Plus, only the savviest of the insiders saw that minor perturbations within a MBS would sink the whole instrument.  Smart guys like John Paulson, who saw that about a 5-6% decline in the value of a MBS would make the whole thing worthless and unmarketable.  In retrospect, elementary logic supports his analysis.  Say that a group of bundled mortgages of the subprime variety pay on average 8%.  With front-end fees and servicing costs, it makes sense that the pass-through to investors (such as big pension funds and foreign banks) would equal about 6% net.  If the face value of the bond is premised on a 6% return, then one can see that a fairly small failure rate among the mortgages supporting the bond will result in a return less than this notional rate.  When that happens, the bond quickly degrades in value.  If, in addition to this factor, the "tranching" and intermixing of MBS has so obscured which bonds are good and which contain many failing mortgages, then the whole class of security becomes suspect, leading to a dodgy market for the things in general.

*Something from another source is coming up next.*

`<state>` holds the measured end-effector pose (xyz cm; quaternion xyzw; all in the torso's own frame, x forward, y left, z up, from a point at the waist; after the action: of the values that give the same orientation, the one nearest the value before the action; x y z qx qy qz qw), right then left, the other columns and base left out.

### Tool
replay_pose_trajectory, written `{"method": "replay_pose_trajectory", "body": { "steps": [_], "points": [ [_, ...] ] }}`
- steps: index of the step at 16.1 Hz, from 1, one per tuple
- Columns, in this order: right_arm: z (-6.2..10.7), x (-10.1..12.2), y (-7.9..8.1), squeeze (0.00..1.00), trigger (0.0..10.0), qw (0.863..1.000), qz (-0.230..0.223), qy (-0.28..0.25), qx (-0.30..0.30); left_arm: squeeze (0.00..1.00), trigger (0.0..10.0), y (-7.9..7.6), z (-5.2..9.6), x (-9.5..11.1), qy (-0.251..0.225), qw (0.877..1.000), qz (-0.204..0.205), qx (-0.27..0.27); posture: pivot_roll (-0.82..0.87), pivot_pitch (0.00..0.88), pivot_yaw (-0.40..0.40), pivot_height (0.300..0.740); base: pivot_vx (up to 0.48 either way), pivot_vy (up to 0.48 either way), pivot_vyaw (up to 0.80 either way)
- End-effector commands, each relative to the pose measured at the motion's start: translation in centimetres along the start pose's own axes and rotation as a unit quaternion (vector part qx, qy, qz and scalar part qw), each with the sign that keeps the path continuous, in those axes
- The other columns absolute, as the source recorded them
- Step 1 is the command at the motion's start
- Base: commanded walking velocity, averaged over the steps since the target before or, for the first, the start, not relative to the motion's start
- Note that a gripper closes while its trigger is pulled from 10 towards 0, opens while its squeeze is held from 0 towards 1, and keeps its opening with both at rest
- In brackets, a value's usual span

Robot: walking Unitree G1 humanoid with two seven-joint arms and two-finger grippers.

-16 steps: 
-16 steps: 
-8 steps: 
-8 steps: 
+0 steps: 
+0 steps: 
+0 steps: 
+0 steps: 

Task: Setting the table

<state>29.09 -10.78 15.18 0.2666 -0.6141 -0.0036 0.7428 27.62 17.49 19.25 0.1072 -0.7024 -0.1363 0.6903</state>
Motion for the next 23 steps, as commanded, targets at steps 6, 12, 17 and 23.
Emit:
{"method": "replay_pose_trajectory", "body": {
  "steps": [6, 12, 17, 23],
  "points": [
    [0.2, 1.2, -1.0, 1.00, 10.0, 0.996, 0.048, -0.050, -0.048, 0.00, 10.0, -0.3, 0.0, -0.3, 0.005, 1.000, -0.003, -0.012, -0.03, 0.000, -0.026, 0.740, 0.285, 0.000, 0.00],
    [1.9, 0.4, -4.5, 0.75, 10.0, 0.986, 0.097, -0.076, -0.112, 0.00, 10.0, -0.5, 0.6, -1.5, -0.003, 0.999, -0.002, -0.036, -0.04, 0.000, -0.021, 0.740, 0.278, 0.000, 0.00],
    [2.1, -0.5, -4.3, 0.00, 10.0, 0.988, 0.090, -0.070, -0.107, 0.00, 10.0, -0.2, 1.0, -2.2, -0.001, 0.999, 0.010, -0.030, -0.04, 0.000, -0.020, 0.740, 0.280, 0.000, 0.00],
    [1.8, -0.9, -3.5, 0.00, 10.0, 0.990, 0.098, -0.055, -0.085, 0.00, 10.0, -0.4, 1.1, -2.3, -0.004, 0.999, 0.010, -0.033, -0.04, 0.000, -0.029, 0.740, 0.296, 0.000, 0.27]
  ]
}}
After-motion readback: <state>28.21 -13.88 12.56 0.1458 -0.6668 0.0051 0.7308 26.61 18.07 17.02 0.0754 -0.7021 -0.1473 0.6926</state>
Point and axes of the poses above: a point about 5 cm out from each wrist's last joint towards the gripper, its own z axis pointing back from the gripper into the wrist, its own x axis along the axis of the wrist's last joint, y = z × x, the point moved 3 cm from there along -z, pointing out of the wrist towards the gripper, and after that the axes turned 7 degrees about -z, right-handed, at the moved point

Which is where we are.  Because the buyers of these MBS realized they were entering, to a certain degree, terra incognita, they insured the bonds they purchased.  These are the so-called credit default swaps.  AIG ran the biggest business in CDS notes.  The difficulty here was that the federal government (led by such free marketeers as Ayn Greenspan) did not require that purchasers of CDS notes have an "insurable interest" in the underlying MBS.  By analogy, to buy life insurance on a person, one must have some sort of relationship, at the point of purchase, which makes the insured life a matter of personal importance.  A spouse, for example.  If members of the general public were allowed to place bets on the death or survival of anonymous people to whom they had no direct relationship, we would, among other things, encourage the practice of killing-for-hire in order to improve the "odds."  No such requirement existed for CDS instruments. Anyone could bet "pass or not pass" on a MBS bought by someone else.  And AIG wanted all the action it could get, since it considered the premiums free money. It certainly did not retain sufficient reserves, you know, in the quadrillion range.

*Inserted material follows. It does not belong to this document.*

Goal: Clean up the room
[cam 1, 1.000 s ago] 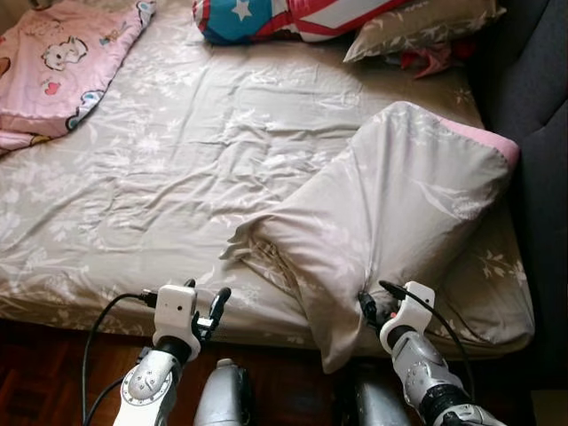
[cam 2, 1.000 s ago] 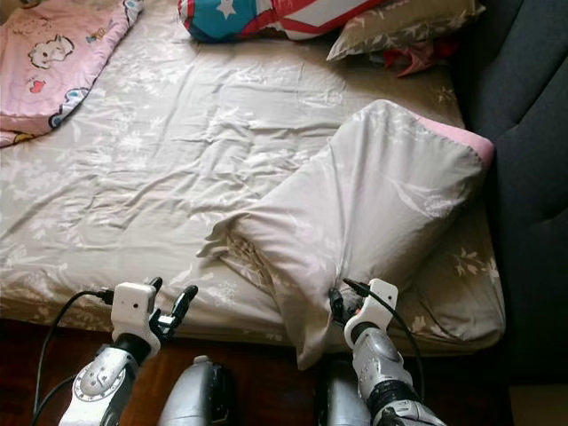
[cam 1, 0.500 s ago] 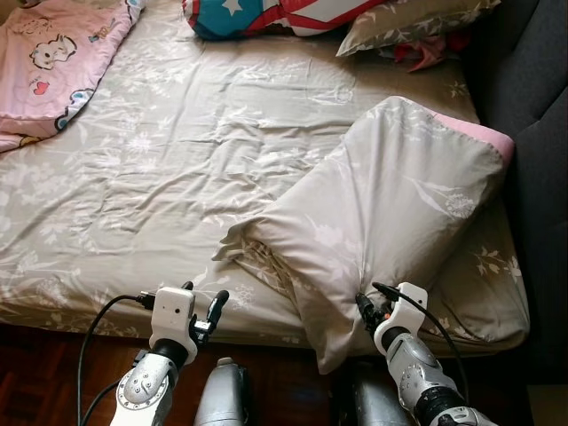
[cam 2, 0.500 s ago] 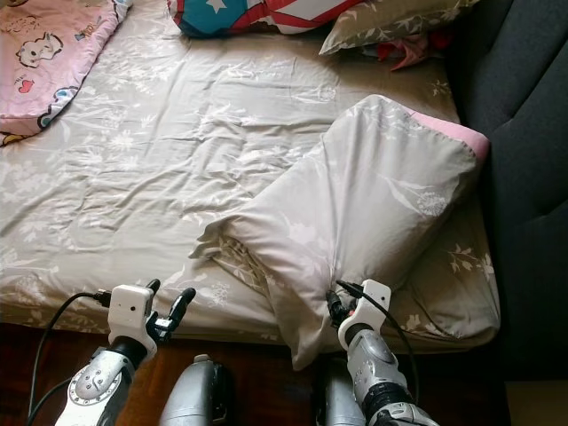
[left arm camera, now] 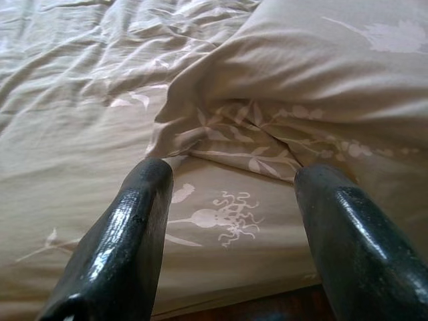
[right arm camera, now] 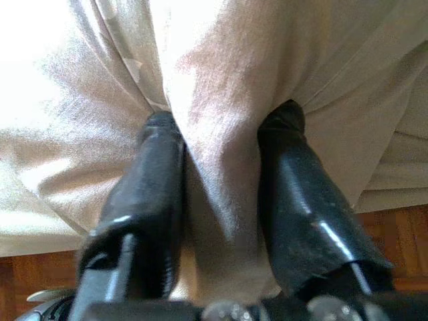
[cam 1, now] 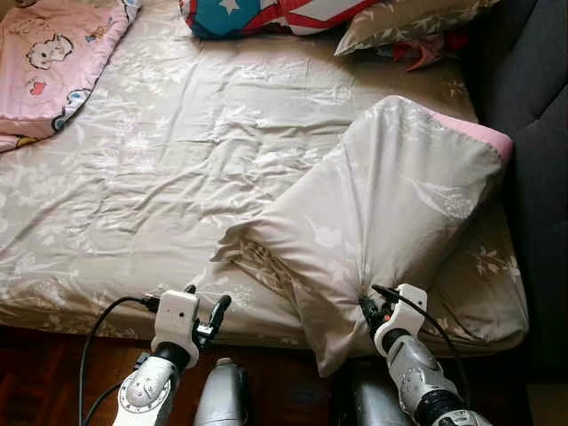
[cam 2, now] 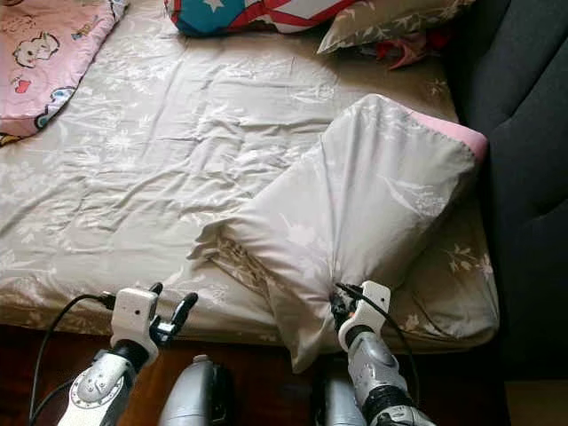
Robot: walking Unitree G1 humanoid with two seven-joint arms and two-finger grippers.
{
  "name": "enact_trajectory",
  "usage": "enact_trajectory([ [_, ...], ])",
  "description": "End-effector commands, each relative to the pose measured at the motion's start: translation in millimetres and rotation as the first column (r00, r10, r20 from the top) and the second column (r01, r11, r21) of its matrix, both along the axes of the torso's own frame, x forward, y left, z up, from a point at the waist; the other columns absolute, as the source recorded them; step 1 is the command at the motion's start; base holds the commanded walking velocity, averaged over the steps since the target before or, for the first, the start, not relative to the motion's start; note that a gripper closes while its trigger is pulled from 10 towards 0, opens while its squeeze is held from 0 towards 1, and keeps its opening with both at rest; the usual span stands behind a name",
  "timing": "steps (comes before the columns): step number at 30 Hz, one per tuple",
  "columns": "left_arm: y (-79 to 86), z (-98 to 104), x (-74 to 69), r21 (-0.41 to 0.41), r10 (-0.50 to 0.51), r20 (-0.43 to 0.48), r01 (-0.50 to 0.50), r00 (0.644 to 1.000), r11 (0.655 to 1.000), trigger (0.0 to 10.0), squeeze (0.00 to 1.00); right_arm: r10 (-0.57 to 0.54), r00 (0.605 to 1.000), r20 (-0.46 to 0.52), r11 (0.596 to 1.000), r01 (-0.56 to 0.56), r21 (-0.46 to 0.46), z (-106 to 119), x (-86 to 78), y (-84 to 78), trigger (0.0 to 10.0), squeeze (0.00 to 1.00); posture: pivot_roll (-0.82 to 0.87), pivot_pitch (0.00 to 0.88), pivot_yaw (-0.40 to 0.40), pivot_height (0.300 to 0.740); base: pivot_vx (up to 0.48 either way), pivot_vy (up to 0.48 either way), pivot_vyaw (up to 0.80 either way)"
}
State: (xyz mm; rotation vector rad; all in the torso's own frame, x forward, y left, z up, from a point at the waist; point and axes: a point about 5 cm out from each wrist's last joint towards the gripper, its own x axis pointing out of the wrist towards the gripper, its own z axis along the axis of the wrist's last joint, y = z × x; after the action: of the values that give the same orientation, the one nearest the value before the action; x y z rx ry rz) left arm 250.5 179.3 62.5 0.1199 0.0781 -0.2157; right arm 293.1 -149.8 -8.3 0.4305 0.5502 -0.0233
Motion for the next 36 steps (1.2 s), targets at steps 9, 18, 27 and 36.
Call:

Thus, the "counterparties" that AIG is paying off, such as those suspicious foreigners, include Goldman Sachs, Bank of America, hedge funds, and the Deutsche Bank either as insureds holding MBS or people placing side bets at the CDS craps table.  This latter category, while legal, was a yawning loophole which has brought the world's financial system to the brink of disaster.

But it has nothing to do with Maureen Dowd's moronic take on the situation. If you want to declare all the CDS contracts null and void, then a plenary conference of all the world's industrial countries must be convened to sort out all the debits and credits of these "financial weapons of mass destruction," the notional value of which has been pegged at $1.4 quadrillion, which is probably even more money than Timothy Geithner wants to commit.